Политэкономия соцреализма | страница 57
Не видя границ и функций эстетизации в сталинизме, Гройс утверждает: «Пафос абсолютного в соцреализме переходит в саму реальность, которую эта картина хочет изобразить и которая является «реальностью будущего в настоящем» и потому более реальна, нежели любая эмпирическая реальность, т. е. суперреальна или если угодно, сюрреальна»[142]. Между тем соцреалистическая реальность не «более реальна», чем эмпирическая. Просто сталинская культура непрозрачна: «эмпирическая реальность» как таковая нерелевантна здесь. Действительно, эстетизация – важнейшая практика социалистического производства, но ею это производство не исчерпывается. Оно исчерпывается только новой реальностью – социализмом. Эстетическое здесь – лишь предикат, но не субъект.

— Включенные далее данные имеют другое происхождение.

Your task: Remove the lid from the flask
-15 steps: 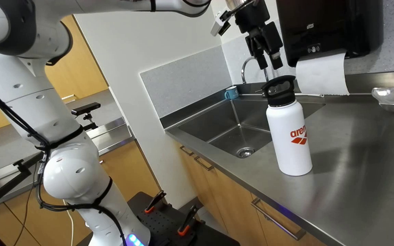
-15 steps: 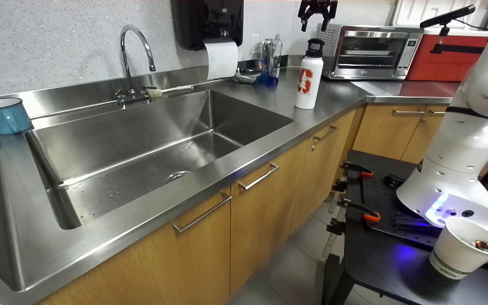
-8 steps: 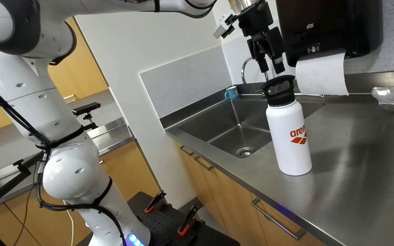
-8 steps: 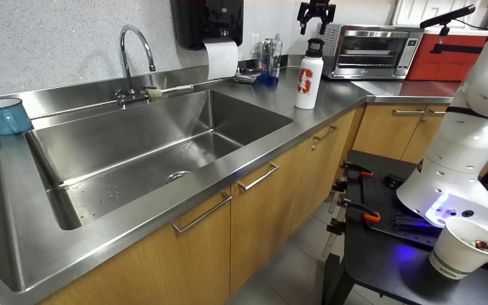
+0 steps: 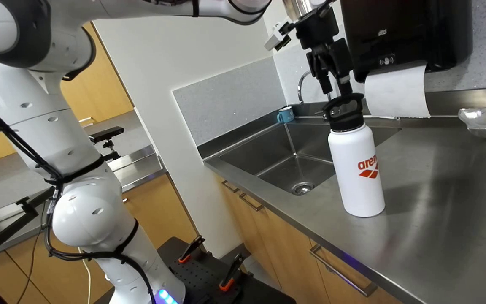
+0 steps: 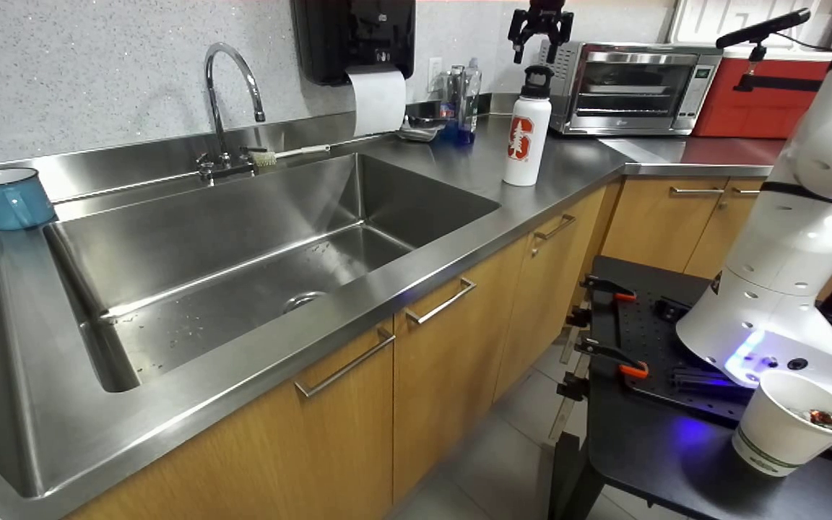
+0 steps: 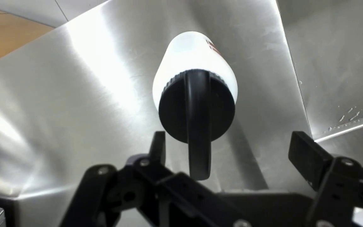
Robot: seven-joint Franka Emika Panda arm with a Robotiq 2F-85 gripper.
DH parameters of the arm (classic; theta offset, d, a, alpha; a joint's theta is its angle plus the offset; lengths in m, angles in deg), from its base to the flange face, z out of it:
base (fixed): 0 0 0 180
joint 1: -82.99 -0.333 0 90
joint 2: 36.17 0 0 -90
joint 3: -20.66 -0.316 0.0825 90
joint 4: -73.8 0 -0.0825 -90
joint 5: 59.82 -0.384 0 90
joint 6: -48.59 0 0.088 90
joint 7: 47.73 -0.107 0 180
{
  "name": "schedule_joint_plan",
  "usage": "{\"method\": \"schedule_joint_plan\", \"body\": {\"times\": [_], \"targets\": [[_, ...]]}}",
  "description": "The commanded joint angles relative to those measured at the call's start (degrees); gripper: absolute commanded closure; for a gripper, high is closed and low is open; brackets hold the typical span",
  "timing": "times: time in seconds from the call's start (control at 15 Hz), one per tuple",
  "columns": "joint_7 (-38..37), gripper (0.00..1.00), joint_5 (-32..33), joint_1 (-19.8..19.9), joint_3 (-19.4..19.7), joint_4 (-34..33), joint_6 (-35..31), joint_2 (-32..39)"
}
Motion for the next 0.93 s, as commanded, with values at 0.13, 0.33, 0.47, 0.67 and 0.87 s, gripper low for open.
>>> {"method": "schedule_joint_plan", "body": {"times": [0.13,0.33,0.47,0.67,0.87], "targets": [[1.24,0.0,-0.23,0.72,0.08,1.71,-1.39,-0.42],[0.87,0.25,-0.24,0.87,0.1,2.14,-1.76,-0.38],[0.96,0.34,-0.26,0.93,0.07,2.31,-2.13,-0.42],[0.9,0.59,-0.26,0.92,0.02,2.28,-2.36,-0.39],[0.91,0.81,-0.21,0.89,-0.01,2.26,-2.5,-0.41]]}}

Перефразируя известную фразу Ленина, можно сказать, что Россия была беременна таким социализмом. Как известно, маркиз де Кюстин относил озабоченность репрезентативной стороной «действительности» в России едва ли не к эпохе Мономаха[143]. Даже если подобное предположение является исторической натяжкой (что несомненно), все равно проблема оформилась в исторический анекдот достаточно давно. Причем в исторической перспективе уже и не ясно, идет ли речь об анекдоте или мифе. Мифе настолько мощном, что самое понятие «потемкинские деревни» вошло в иностранные языки, став нарицательным.

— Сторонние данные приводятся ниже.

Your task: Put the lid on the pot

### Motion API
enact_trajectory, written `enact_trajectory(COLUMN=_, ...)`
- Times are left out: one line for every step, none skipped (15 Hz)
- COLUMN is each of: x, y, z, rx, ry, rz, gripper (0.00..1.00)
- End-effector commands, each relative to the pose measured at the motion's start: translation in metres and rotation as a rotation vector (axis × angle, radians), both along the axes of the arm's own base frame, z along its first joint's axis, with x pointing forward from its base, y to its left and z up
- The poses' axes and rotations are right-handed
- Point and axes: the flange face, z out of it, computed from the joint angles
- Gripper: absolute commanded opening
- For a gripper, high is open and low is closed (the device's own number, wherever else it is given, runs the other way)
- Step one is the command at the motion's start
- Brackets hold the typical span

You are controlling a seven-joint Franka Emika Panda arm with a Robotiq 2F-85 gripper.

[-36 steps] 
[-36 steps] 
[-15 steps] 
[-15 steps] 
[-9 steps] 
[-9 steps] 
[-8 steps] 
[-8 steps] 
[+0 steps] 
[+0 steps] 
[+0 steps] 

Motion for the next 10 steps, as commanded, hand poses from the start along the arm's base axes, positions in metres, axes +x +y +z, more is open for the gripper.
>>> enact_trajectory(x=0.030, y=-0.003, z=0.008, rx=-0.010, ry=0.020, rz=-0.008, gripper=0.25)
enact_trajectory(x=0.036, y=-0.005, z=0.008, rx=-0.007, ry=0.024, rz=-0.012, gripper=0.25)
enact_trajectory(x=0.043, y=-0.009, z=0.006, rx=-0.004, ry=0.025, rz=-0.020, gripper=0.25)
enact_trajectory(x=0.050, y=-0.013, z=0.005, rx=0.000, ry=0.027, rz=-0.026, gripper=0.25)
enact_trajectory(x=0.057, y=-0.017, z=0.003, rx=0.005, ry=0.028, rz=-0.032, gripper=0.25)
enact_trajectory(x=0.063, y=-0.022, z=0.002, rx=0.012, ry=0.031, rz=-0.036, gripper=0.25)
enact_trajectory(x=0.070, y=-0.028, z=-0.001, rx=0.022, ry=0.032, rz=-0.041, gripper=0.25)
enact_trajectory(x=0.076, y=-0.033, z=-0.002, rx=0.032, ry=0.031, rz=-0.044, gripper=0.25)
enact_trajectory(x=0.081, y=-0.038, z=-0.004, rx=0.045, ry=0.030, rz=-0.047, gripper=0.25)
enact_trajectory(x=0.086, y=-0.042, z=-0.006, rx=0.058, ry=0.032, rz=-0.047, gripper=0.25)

Авторитетный специалист по русской культуре XVIII века Александр Панченко посвятил этой проблеме отдельное исследование. Проанализировав огромный исторический материал, переписку и мемуары придворных и дипломатов, он пришел к выводу о том, что «потемкинские деревни» – всего лишь культурный миф, имевший, однако, под собой целый ряд оснований. Прежде всего «Потемкин действительно декорировал города и селения, но никогда не скрывал, что это декорации», более того, «потемкинская феерия была […] блестяща, разнообразна и непрерывна»[144]. Весь этот Диснейленд был настоящим «тематическим парком». Во всех этих декорациях Панченко выделил ряд ключевых тем: тема флота, мотив армии и наконец (поскольку Новороссия была совсем недавно присоединена к империи Екатерины II и представляла собой «пустынную степь, без городов, дорог, почти без оседлого населения») сугубо репрезентативная функция: «Целью Потемкина было продемонстрировать, что этот обширный край уже практически цивилизован, или, по крайней мере, энергично цивилизуется» (С. 419).